All of the data should be repeated exactly; pictures are not part of the copy.
======== DATA
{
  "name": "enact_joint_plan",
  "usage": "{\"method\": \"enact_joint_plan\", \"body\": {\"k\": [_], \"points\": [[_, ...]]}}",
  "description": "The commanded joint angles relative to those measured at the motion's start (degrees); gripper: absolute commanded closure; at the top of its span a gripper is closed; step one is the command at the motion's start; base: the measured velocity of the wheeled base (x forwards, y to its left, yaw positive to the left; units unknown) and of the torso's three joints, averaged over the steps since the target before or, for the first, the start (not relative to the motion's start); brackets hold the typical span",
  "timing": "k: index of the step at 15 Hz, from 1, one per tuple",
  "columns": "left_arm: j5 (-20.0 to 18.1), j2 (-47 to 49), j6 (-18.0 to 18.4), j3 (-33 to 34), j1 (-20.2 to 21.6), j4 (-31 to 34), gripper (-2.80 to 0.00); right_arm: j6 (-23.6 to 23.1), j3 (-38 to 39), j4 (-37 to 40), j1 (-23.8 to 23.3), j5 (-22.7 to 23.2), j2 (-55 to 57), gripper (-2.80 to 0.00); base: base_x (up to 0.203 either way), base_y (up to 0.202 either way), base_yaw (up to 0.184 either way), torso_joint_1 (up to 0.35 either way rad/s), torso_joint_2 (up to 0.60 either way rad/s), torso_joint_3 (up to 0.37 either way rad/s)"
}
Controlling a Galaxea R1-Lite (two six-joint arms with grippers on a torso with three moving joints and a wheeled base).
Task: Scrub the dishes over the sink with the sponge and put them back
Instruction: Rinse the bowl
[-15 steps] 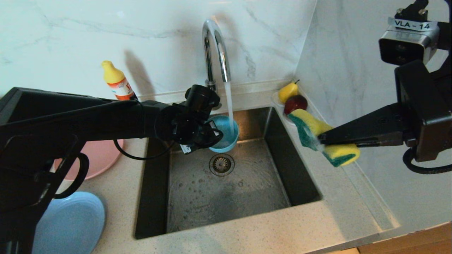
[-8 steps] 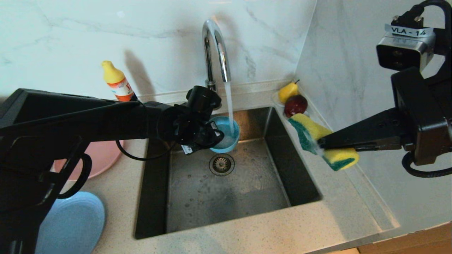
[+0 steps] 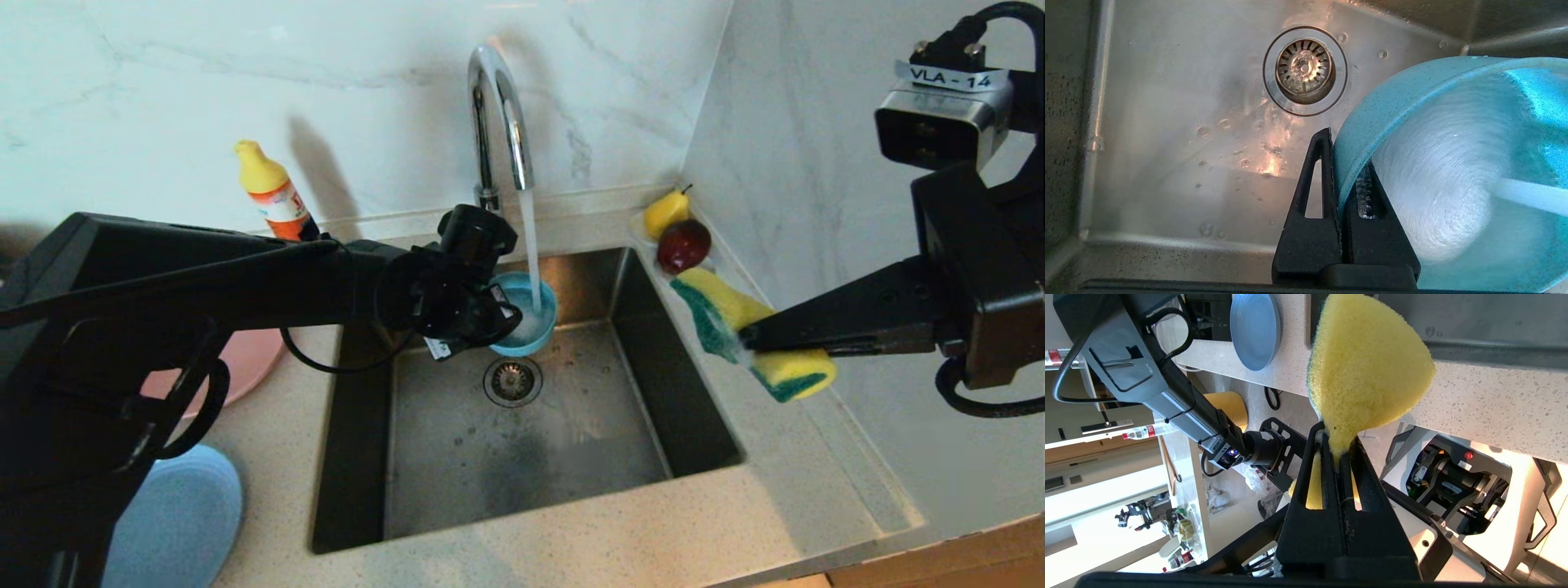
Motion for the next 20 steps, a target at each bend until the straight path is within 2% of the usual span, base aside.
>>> {"method": "enact_joint_plan", "body": {"k": [1, 4, 7, 9, 11, 12, 16, 18, 20], "points": [[0.2, -0.07, -0.25, -0.07, 0.0, 0.23, 0.0, 0.22, 0.07, 0.22, 0.03, 0.13, -0.14, 0.0, 0.0, 0.0, 0.0, 0.0, 0.0, 0.0], [0.26, -3.17, -0.03, 2.22, 0.04, 1.79, 0.0, 0.13, 0.07, 0.22, 0.03, 0.13, -0.32, 0.0, 0.0, 0.0, 0.0, 0.0, 0.0, 0.0], [0.79, -9.09, 1.37, 7.82, 0.08, 2.07, 0.0, 0.3, 0.67, 0.22, 0.03, 0.13, 0.11, 0.0, 0.0, 0.0, 0.0, 0.0, 0.0, 0.0], [1.53, -14.75, 3.62, 12.56, 0.13, 1.3, 0.0, 0.23, 0.95, 0.22, -0.06, 0.05, 0.73, 0.0, 0.0, 0.0, 0.0, 0.0, 0.0, 0.0], [3.16, -20.26, 7.32, 17.9, 0.31, -2.39, 0.0, 0.22, 1.69, 0.14, -0.24, -0.04, 0.82, 0.0, 0.0, 0.0, 0.0, 0.0, 0.0, 0.0], [4.24, -22.92, 10.32, 21.72, 0.54, -6.43, 0.0, 0.22, 2.08, 0.13, -0.41, -0.05, 0.9, 0.0, 0.0, 0.0, 0.0, 0.0, 0.0, 0.0], [5.61, -31.06, 24.25, 35.55, 1.81, -30.93, 0.0, 0.57, 2.18, 0.22, -0.41, 0.13, 1.18, 0.0, 0.0, 0.0, 0.0, 0.0, 0.0, 0.0], [5.69, -32.92, 30.33, 40.18, 2.28, -42.27, 0.0, 0.57, 2.09, 0.22, -0.41, 0.13, 1.18, 0.0, 0.0, 0.0, 0.0, 0.0, 0.0, 0.0], [5.6, -33.3, 34.81, 42.8, 2.43, -51.78, 0.0, 0.57, 2.17, 0.31, -0.41, 0.13, 1.18, 0.0, 0.0, 0.0, 0.0, 0.0, 0.0, 0.0]]}}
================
### YOUR RESPONSE
{
  "name": "enact_joint_plan",
  "usage": "{\"method\": \"enact_joint_plan\", \"body\": {\"k\": [_], \"points\": [[_, ...]]}}",
  "description": "The commanded joint angles relative to those measured at the motion's start (degrees); gripper: absolute commanded closure; at the top of its span a gripper is closed; step one is the command at the motion's start; base: the measured velocity of the wheeled base (x forwards, y to its left, yaw positive to the left; units unknown) and of the torso's three joints, averaged over the steps since the target before or, for the first, the start (not relative to the motion's start); brackets hold the typical span",
  "timing": "k: index of the step at 15 Hz, from 1, one per tuple",
  "columns": "left_arm: j5 (-20.0 to 18.1), j2 (-47 to 49), j6 (-18.0 to 18.4), j3 (-33 to 34), j1 (-20.2 to 21.6), j4 (-31 to 34), gripper (-2.80 to 0.00); right_arm: j6 (-23.6 to 23.1), j3 (-38 to 39), j4 (-37 to 40), j1 (-23.8 to 23.3), j5 (-22.7 to 23.2), j2 (-55 to 57), gripper (-2.80 to 0.00); base: base_x (up to 0.203 either way), base_y (up to 0.202 either way), base_yaw (up to 0.184 either way), torso_joint_1 (up to 0.35 either way rad/s), torso_joint_2 (up to 0.60 either way rad/s), torso_joint_3 (up to 0.37 either way rad/s)"
}
Controlling a Galaxea R1-Lite (two six-joint arms with grippers on a torso with three moving joints and a wheeled base).
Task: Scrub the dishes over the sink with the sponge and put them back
Instruction: Rinse the bowl
[-15 steps] 
[-8 steps] 
[+0 steps] 
Motion for the next 20 steps, a target at each bend until the straight path is within 2% of the usual span, base aside.
>>> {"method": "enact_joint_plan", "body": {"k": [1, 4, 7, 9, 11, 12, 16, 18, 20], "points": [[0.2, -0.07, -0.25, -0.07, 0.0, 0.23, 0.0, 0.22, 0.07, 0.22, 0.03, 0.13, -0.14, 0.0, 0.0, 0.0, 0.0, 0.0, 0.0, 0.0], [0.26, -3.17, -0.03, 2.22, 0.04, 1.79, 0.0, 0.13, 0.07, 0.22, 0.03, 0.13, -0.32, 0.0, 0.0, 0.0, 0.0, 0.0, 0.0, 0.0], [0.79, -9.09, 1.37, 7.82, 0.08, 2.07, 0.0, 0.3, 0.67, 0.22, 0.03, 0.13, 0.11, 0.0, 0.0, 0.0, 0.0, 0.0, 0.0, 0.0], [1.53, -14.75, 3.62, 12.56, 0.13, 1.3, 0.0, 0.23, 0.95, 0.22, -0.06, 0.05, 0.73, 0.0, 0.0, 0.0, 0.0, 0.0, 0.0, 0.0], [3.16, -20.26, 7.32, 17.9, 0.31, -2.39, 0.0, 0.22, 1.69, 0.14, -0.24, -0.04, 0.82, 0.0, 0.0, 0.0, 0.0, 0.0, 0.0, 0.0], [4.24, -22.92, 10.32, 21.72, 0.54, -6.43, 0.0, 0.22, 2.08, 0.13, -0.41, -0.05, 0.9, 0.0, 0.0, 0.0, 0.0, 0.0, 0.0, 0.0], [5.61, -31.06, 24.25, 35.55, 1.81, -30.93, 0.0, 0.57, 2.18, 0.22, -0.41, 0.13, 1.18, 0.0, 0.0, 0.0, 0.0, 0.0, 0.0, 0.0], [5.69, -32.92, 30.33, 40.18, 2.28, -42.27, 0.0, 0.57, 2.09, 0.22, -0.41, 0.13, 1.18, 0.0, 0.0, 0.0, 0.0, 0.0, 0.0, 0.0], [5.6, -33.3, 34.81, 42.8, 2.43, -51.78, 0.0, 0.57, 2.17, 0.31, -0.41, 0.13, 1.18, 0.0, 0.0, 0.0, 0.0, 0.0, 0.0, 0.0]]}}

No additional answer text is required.